TO DO - The required result is a copy of each line below in which "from" appears.

GIVEN DATA -
=====

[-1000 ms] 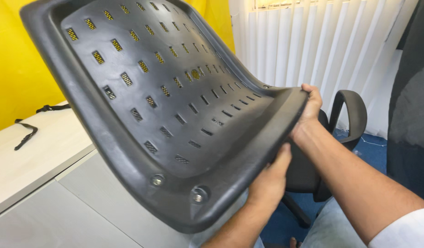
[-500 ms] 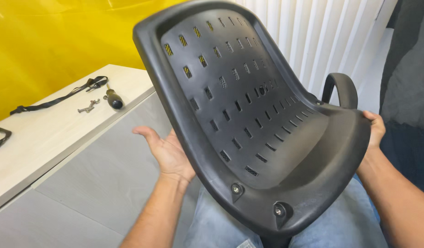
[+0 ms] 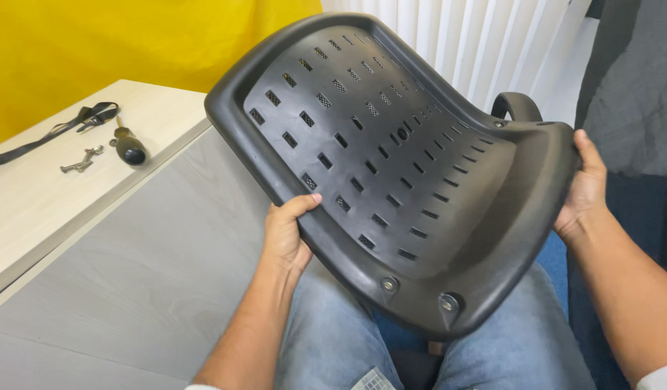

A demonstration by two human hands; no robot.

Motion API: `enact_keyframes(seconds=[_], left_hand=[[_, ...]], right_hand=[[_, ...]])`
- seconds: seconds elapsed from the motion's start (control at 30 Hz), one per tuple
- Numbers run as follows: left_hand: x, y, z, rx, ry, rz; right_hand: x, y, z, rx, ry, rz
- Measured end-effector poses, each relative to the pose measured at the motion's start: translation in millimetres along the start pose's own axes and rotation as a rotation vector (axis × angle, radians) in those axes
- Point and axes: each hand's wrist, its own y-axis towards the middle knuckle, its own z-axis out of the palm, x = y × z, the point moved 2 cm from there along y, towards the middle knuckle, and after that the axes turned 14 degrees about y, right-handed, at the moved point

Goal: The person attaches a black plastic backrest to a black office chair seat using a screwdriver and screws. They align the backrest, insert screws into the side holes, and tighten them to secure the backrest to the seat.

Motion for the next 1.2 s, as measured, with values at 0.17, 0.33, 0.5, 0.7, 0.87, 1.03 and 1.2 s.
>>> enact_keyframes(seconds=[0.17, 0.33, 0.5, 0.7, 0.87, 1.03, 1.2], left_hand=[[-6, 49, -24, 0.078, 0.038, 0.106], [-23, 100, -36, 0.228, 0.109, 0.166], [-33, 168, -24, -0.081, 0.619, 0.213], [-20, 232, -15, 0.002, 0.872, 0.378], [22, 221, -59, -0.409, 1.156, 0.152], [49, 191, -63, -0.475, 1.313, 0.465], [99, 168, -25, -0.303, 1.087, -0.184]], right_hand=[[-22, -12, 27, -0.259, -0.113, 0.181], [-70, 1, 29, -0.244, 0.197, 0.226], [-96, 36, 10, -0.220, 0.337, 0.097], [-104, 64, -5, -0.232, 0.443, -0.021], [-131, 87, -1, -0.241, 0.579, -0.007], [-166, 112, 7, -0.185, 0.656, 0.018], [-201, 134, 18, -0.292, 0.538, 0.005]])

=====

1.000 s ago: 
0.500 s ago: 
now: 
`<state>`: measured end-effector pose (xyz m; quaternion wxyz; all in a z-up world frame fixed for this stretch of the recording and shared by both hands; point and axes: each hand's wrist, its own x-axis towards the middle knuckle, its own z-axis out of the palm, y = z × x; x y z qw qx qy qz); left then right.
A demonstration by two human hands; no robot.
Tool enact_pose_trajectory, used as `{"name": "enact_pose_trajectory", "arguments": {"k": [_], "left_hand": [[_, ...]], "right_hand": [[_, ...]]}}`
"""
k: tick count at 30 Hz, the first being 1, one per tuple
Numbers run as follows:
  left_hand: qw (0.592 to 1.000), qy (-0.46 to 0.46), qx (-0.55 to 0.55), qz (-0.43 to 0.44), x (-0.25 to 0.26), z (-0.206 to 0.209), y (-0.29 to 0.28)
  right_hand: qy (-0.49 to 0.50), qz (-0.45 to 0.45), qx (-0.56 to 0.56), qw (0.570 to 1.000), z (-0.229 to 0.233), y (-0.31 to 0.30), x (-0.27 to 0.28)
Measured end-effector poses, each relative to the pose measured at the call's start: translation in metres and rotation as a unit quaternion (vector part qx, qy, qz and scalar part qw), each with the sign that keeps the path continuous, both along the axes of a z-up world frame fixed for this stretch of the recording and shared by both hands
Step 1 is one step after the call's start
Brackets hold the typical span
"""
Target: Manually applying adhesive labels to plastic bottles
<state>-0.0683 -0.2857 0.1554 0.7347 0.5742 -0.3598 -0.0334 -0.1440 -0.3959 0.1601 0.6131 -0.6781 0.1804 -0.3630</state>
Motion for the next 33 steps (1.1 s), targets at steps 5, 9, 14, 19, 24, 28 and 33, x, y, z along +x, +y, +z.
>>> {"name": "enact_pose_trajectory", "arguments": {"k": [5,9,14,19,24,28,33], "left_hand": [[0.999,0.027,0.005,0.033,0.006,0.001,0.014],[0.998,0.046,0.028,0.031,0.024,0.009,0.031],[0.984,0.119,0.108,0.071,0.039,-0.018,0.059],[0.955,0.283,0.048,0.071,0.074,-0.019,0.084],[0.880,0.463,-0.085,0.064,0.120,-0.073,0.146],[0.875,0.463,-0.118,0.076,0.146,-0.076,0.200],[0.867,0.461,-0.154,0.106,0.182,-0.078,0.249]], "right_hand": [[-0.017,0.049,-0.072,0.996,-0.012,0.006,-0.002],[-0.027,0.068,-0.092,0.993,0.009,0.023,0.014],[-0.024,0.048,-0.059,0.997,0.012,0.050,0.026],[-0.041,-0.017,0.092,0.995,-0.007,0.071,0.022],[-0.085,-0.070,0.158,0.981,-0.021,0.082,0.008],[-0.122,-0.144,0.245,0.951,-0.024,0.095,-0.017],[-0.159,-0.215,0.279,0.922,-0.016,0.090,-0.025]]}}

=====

RESPONSE AREA -
- seconds: seconds elapsed from the motion's start (control at 30 Hz), one per tuple
- Point and axes: each hand's wrist, its own y-axis towards the middle knuckle, its own z-axis out of the palm, x = y × z, the point moved 2 cm from there along y, towards the middle knuckle, and after that the axes turned 14 degrees about y, right-handed, at the moved point

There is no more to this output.